Top of Input

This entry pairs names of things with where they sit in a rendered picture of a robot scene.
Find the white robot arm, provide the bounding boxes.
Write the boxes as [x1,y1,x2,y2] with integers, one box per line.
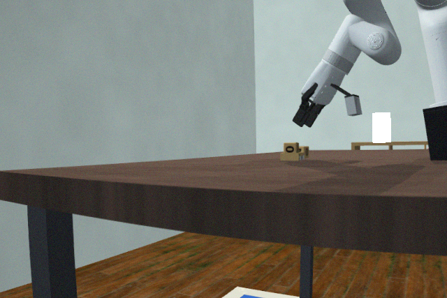
[323,0,447,116]

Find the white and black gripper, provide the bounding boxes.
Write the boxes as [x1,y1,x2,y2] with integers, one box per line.
[293,59,348,128]

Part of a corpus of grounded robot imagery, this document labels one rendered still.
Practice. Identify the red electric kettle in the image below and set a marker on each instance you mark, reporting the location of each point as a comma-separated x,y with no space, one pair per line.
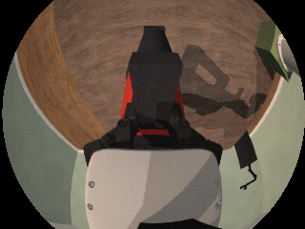
153,80

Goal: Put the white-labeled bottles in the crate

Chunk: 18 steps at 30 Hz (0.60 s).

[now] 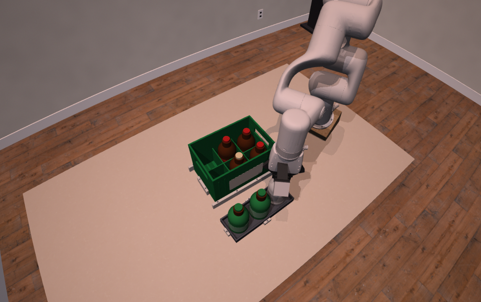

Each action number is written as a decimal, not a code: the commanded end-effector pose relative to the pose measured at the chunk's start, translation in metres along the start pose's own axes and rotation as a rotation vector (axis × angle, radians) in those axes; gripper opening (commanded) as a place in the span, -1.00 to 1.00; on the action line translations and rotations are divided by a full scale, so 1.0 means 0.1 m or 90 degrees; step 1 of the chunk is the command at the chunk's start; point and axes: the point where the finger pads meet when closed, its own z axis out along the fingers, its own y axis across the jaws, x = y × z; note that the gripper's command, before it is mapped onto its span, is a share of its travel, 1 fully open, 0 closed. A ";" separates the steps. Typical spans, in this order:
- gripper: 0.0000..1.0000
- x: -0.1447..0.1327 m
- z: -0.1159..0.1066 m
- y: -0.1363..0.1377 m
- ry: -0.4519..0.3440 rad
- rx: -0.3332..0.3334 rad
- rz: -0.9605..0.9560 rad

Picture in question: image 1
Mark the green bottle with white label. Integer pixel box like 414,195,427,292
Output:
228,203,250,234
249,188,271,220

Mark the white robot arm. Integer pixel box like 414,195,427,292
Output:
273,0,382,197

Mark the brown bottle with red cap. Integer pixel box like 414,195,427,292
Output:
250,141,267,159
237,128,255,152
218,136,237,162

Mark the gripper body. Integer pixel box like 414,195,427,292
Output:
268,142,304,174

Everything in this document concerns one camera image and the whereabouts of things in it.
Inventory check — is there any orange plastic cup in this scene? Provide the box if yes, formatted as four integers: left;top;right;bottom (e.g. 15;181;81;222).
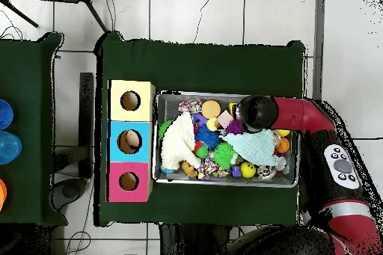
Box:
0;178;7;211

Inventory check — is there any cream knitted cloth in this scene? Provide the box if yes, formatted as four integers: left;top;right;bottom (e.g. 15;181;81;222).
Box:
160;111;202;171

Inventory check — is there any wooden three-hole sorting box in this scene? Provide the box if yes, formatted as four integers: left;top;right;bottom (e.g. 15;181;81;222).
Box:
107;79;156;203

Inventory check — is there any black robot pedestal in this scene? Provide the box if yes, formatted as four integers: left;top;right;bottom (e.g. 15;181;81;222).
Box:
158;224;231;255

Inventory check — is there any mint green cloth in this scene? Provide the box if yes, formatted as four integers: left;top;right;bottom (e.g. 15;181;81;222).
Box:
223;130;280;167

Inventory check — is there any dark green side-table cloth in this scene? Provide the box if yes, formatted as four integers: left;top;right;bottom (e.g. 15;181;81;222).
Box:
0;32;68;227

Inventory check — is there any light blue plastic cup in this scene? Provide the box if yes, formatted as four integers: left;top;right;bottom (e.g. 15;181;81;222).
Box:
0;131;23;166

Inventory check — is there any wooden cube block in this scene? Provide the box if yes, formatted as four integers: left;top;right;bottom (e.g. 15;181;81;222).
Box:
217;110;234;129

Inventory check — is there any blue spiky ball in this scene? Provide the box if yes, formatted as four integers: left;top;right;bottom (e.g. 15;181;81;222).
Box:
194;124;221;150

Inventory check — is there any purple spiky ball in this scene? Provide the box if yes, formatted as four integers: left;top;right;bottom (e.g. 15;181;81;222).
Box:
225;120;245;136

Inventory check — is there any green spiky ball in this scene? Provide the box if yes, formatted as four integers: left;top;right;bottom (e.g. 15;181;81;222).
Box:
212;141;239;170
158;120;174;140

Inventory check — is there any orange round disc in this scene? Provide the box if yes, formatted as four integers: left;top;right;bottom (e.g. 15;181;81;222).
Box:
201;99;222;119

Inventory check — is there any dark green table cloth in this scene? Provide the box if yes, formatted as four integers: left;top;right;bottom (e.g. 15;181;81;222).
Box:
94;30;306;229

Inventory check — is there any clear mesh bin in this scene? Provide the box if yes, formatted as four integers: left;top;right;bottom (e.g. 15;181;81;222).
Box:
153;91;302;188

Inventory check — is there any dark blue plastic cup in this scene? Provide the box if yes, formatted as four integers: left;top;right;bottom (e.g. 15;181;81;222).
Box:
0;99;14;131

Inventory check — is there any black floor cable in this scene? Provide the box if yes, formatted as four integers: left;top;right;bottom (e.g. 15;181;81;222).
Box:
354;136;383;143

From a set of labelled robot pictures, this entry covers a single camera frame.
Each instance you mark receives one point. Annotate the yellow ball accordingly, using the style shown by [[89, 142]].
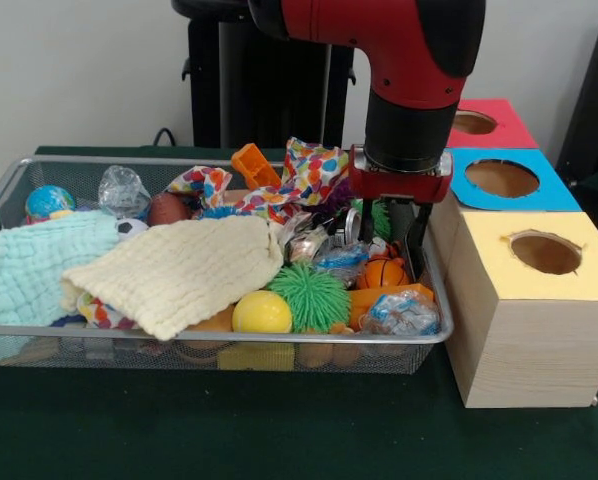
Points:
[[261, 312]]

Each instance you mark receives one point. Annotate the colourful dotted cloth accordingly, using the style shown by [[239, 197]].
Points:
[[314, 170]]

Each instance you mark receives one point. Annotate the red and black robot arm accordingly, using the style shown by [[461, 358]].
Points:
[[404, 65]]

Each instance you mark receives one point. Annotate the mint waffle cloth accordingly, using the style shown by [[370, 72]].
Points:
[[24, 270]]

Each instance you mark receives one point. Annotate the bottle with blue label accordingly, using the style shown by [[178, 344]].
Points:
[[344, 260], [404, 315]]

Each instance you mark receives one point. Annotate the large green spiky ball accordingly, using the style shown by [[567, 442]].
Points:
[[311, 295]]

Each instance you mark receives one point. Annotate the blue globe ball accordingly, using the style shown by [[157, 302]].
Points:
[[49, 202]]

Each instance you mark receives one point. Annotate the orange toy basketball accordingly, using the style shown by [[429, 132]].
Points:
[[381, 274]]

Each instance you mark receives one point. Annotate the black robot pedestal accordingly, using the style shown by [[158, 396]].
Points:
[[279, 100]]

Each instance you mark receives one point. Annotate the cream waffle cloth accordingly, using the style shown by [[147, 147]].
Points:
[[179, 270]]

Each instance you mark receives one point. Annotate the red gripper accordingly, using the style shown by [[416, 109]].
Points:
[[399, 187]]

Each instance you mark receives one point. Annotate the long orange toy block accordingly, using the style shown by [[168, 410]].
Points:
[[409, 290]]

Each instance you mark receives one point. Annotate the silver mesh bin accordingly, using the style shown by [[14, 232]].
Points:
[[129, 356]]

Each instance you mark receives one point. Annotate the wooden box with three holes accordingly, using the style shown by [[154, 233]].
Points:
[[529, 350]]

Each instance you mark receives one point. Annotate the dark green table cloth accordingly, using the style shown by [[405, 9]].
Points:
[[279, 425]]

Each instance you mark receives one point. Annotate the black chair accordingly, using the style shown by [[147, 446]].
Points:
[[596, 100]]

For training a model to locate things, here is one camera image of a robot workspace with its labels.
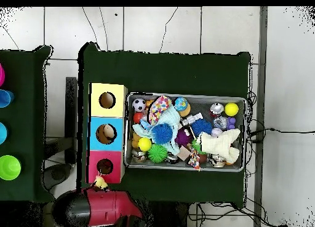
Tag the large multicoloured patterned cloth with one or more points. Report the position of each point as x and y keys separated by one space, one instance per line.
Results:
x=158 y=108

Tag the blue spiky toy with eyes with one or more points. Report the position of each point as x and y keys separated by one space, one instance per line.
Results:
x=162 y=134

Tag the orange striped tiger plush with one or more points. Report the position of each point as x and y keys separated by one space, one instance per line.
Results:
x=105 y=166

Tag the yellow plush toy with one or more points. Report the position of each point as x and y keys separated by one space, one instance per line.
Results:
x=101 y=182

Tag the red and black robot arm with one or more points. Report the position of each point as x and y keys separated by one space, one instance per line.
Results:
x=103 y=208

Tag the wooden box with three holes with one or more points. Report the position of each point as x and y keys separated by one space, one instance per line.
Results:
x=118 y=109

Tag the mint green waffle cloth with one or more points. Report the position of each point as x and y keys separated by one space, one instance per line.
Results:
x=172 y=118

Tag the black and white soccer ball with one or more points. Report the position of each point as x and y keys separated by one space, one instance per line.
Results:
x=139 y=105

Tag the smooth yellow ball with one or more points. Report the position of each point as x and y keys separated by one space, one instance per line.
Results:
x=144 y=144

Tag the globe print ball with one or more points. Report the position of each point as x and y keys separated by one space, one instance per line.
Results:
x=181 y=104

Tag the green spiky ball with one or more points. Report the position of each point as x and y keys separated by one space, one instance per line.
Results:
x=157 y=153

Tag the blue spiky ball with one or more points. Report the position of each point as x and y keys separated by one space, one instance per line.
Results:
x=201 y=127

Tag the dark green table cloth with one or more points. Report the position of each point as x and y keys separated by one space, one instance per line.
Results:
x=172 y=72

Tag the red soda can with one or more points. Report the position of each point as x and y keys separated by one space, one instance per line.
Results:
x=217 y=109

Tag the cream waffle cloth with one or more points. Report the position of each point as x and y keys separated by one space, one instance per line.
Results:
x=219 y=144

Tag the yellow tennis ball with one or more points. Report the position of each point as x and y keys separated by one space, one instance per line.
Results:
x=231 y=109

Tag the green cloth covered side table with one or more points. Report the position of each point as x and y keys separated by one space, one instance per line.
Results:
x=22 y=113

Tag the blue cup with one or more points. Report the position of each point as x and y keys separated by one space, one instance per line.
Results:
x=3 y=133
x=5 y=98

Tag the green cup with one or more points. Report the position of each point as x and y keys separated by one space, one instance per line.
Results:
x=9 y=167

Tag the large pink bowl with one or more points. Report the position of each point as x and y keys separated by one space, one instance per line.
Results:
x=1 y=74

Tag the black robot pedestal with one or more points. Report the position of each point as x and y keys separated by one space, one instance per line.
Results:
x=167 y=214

Bottom of Input

→ What the exercise asks: Return, in full, every line of these entries that holds "yellow".

→ Task output:
Each instance you mark receives one point. Annotate the yellow ball accordingly, using the style shown by [[89, 142]].
Tag the yellow plush toy with one or more points. Report the position of each point as x and y keys separated by one space, one instance per line.
Tag the smooth yellow ball with one or more points. Report the position of each point as x and y keys separated by one space, one instance per line.
Tag the yellow tennis ball with one or more points. Report the position of each point as x and y keys separated by one space, one instance per line.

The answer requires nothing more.